Monday, December 10, 2012

Do we need more service-industry tell-alls?

Leonard Lopate informs us that there's a new book out, a dramatic tell-all in which it's revealed that hotel staff prefer polite customers who tip. Another service-industry confession, in other words, a genre that can only hold out for so long. After all, most of us don't reach adulthood without having some job during which we learn that behind whichever pristine façade is work, filthy work. (The worst I learned first-hand was that your regular coffee might actually be decaf - which I'd have guessed - but I wasn't in food-service for long.)

From what I can tell, the revelations in any such confession are limited to the following:

-People like it when you give them money.
-Do not go to people who work X job to ask what a normal/acceptable tip is for someone in that position, unless you want to be told some inflated nonsense. (I'm looking at you, waitstaff who claim a 30% tip is standard in NYC restaurants.)
-They may smile and act all friendly, but service-industry workers are not helping you out of the goodness of their hearts. They are not your actual friends - unless, you know, they happen to be people you're friends with.
-Service-industry workers, like other human beings, are 'on' at work, but when 'off,' or when out of sight, engage in non-work-appropriate behavior.
-Things you yourself didn't clean/cook are less hygienic than ones you did.
-There's random bodily this-and-that where you'd least expect it.
-And it doesn't actually matter. Your immune system can handle it, whatever it is. If you're seriously germophobic, maybe don't go outside, but if you're someone who has a dog, someone who has used the facilities at Penn Station and survived, etc., you will live and let live.

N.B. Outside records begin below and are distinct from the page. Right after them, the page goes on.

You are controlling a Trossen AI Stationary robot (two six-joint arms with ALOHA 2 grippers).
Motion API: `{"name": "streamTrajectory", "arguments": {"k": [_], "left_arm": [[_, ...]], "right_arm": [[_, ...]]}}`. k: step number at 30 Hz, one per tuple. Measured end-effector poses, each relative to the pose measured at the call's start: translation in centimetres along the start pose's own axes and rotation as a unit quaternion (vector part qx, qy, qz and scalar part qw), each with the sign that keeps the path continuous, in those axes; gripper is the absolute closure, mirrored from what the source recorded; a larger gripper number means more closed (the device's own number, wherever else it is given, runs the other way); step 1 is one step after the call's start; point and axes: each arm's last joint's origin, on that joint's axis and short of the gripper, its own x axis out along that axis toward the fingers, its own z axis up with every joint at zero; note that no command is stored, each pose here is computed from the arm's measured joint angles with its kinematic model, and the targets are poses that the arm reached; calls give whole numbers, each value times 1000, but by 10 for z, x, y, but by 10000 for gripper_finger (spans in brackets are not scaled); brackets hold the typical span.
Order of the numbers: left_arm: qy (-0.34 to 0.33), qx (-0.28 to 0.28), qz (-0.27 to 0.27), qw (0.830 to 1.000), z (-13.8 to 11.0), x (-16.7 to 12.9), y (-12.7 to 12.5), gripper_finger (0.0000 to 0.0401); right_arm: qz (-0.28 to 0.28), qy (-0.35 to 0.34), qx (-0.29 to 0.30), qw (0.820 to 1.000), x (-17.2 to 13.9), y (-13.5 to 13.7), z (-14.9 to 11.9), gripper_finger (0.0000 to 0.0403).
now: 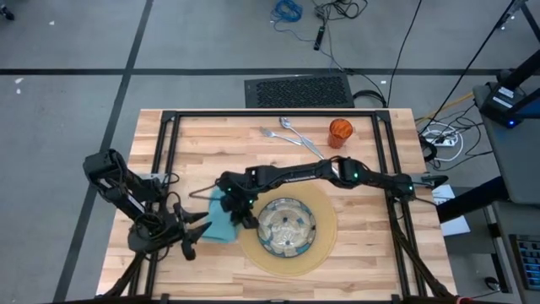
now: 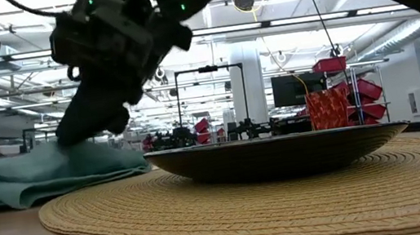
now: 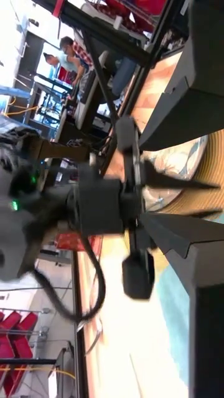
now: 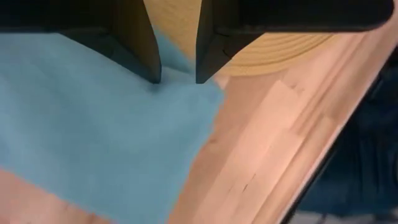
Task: Set table place
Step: Put the blue napkin to the left of the brown mat
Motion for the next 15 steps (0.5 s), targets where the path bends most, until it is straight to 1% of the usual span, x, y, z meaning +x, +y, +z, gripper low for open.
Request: {"name": "streamTrajectory", "arguments": {"k": [3,8,9,10,13,15], "left_arm": [[-2,3,5,1000,-2,2,1,238],[-2,5,7,1000,-5,3,2,238],[-2,6,7,1000,-6,3,3,238],[-2,8,7,1000,-7,3,5,238],[-4,17,13,1000,-8,5,11,248],[-6,24,21,999,-10,9,16,260]], "right_arm": [[-7,16,-11,1000,-7,8,7,309],[-25,15,4,1000,-26,4,14,309],[-40,19,6,999,-31,4,15,309],[-68,22,4,997,-37,4,17,309],[-166,63,-5,984,-48,1,15,309],[-176,86,9,981,-49,-8,7,309]]}}
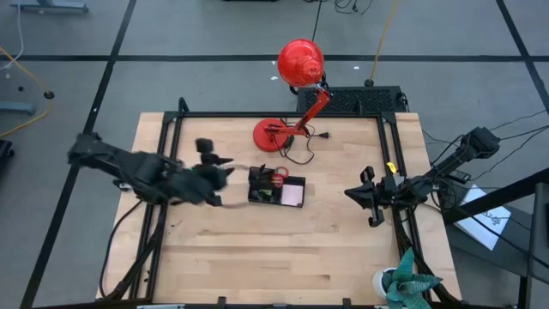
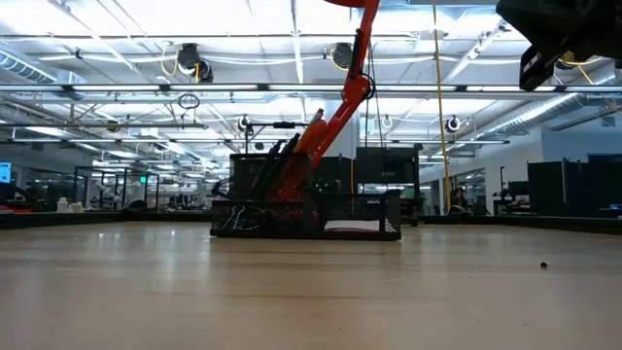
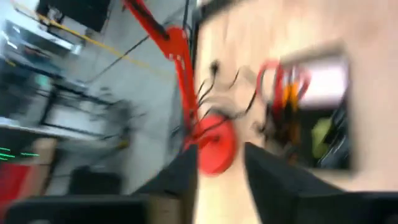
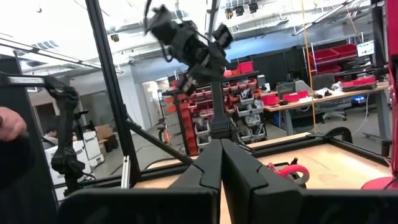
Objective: Pick and place office supplies into organizer
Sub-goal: Adjust the black mesh desk organizer on the table
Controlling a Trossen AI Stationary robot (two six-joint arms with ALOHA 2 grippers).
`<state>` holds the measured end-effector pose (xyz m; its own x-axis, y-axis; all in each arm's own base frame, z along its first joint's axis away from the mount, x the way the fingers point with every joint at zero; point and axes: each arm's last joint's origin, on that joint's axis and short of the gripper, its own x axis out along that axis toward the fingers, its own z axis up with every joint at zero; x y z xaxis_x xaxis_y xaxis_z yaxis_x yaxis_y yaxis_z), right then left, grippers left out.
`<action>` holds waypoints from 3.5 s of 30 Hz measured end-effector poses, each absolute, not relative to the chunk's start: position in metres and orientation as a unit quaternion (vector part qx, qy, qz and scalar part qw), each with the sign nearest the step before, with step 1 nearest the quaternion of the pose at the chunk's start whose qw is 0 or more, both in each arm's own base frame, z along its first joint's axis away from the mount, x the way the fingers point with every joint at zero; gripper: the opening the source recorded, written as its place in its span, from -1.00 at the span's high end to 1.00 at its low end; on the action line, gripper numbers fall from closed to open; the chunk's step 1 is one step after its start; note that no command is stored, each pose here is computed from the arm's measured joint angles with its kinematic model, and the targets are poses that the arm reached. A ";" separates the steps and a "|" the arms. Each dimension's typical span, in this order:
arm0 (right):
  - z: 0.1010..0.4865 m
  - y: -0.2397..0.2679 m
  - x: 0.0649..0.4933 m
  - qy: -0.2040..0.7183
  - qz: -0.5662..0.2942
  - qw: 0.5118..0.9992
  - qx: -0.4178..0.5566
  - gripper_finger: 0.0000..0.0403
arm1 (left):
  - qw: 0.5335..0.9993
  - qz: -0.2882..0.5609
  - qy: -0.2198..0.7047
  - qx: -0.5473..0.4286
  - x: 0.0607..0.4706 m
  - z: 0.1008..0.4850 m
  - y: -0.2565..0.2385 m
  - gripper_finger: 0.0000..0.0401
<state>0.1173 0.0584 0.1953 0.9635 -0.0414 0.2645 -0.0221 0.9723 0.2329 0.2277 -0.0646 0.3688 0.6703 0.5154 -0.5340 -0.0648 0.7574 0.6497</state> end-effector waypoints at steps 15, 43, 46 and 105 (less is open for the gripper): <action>0.197 0.058 0.117 -0.142 -0.008 0.984 0.105 1.00 | 0.964 0.182 0.158 0.115 0.200 0.250 -0.005 0.97; 0.196 0.058 0.117 -0.137 -0.005 0.984 0.113 1.00 | 0.973 0.109 0.202 0.041 0.248 0.151 0.047 0.97; 0.195 0.058 0.117 -0.136 -0.004 0.984 0.112 1.00 | 0.974 0.094 0.204 0.037 0.249 0.150 0.043 0.99; 0.191 0.059 0.118 -0.117 -0.006 0.987 0.113 1.00 | 0.968 -0.016 0.240 0.070 0.244 0.104 -0.094 0.98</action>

Oh, and the continued popularity of this genre suggests that there's a certain sort of person desperate for the approval of service-industry workers in particular, who will treat every encounter as if it's with the Soup Nazi, and who will spend time reading up on how to get on the good side of a bell-man. (Are there no bell-women? Is our only concession to PC acknowledging the bell-individual's adulthood?) This is different, I think, from basic manners, and from wanting to know what's an appropriate tip.